Saturday, August 24, 2013

I've fallen, and I can't...

My Dad and The Kid
I haven't much felt like writing since my dad passed away. The tumor in his head won the turf war with his brain. It was early April when he slipped into a coma. A day later, two weeks before his 63rd birthday, he slipped away.

In terms of my grief, I think I may be stuck in the denial stage. I still can't believe he's gone, can't believe The Kid won't remember him, can't believe he'll never see my new house.

He was my advisor, my confidant, my cheerleader and the first man I ever loved. He was loved by most everyone who knew him--family, friends, clients & coworkers.

He was one of the good ones. I miss him every day.

Of late, I feel like I've been riding a roller coaster. Mom nearly died, and then The Kid was born. I was very stressed at work and then David got orders back to Maryland. Dad was diagnosed with a tumor, and then my sister, the SAHMnambulist, announced she's expecting her second child. Dad was given a bad prognosis and then we started looking for a house in Baltimore. The Kid had her first birthday, and then Dad passed away. We bought a new house and now I am having trouble finding a job.

It feels like all these ups and downs have shaken the chutzpah right out of me, leaving me doubtful,
insecure, unhappy: chutzpah-less.

I find myself buying crap for the house we don't really need--as if the right purchase would make me feel better. So far, I can assure you that neither shoe organizers, nor cleaning supplies, nor giant baskets for toys are my anti-sadness cure. I often feel empty and sad. I'll say to The Kid, "Mama isn't feeling well, sweetheart, but it isn't your fault. I love you very much." She smiles at me and makes things just a little bit better.
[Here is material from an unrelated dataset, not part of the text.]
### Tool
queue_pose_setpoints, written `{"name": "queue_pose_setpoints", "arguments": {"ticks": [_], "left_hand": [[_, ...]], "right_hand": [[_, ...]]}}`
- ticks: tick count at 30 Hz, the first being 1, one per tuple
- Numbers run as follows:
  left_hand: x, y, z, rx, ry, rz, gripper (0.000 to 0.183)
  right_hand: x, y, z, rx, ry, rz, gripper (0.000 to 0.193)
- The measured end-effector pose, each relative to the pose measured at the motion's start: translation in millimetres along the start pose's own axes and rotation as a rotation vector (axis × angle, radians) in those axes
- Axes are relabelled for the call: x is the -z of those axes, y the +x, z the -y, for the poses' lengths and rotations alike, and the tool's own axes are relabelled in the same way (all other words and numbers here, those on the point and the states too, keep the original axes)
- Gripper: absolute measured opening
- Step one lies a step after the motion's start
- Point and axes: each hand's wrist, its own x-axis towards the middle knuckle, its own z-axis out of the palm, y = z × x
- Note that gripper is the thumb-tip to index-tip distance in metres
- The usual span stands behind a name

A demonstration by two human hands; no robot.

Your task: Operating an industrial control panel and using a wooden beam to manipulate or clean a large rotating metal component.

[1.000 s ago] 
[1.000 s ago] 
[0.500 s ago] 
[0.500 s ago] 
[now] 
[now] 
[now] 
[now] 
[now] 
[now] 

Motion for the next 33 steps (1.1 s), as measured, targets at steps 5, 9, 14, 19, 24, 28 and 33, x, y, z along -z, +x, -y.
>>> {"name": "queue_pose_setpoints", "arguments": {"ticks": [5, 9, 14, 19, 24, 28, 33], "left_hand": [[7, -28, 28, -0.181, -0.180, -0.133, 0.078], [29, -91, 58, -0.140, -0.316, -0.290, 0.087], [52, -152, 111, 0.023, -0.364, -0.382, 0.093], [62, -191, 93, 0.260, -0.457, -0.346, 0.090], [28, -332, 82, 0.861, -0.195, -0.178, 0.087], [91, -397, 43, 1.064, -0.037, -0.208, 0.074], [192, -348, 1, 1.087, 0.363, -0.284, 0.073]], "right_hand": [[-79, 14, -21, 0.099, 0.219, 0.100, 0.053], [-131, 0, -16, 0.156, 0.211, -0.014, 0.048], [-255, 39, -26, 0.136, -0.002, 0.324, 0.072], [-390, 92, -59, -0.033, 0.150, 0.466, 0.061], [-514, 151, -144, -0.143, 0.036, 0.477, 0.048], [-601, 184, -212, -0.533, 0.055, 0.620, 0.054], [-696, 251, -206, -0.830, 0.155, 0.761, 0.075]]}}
Yesterday, I got a very polite email from the HR department of the organization for which I'd hoped to work. They decided to offer the position to another candidate. The news hit me hard: another defeat in what feels like an unending streak.

Perhaps because of the lack of control in other parts of my life, I've become obsessed with cleaning my kitchen. My formerly nonchalant attitude about dishes and counter cleanliness has transformed into an almost unhealthy need to have a sparkling, spotless, and empty sink. Last week I wiped the fronts of the cabinets until I started to literally strip the finish from the wood.

Yet even as I go OCD in the kitchen, my home office remains half unpacked with an ever-growing stack of mail and papers waiting to be filed. Each day I tell myself I really should work on it, and each evening I go to bed without having touched it.